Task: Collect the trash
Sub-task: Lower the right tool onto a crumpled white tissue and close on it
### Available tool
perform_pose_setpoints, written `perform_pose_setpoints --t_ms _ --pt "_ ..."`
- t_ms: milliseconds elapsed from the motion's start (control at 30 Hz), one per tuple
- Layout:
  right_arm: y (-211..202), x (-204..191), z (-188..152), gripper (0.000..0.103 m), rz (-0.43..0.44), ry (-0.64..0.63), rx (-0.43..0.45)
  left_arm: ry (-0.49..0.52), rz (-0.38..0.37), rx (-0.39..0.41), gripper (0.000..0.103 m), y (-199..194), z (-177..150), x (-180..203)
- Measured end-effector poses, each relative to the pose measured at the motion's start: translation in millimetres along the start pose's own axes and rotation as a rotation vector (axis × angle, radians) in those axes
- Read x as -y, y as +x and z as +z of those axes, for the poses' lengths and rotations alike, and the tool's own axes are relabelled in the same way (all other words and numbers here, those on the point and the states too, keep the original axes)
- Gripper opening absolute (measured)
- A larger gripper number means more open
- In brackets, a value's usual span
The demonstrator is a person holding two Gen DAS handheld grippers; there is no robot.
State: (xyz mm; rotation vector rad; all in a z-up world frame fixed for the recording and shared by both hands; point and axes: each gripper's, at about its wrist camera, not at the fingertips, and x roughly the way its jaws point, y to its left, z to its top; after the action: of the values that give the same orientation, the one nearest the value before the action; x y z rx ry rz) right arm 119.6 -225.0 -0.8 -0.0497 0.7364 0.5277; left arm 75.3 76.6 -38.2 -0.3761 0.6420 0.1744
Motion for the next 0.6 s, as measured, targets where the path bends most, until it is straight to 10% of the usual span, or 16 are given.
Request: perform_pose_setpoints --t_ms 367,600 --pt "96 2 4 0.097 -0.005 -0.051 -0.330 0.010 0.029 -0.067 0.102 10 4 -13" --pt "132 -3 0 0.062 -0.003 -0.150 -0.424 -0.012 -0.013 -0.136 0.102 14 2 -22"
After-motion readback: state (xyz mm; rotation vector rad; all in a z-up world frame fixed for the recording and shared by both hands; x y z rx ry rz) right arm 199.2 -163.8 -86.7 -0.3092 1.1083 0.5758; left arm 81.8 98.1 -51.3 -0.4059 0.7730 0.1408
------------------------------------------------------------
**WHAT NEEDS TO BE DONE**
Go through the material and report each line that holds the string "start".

**OUTPUT BELOW**
- t_ms: milliseconds elapsed from the motion's start (control at 30 Hz), one per tuple
- Measured end-effector poses, each relative to the pose measured at the motion's start: translation in millimetres along the start pose's own axes and rotation as a rotation vector (axis × angle, radians) in those axes

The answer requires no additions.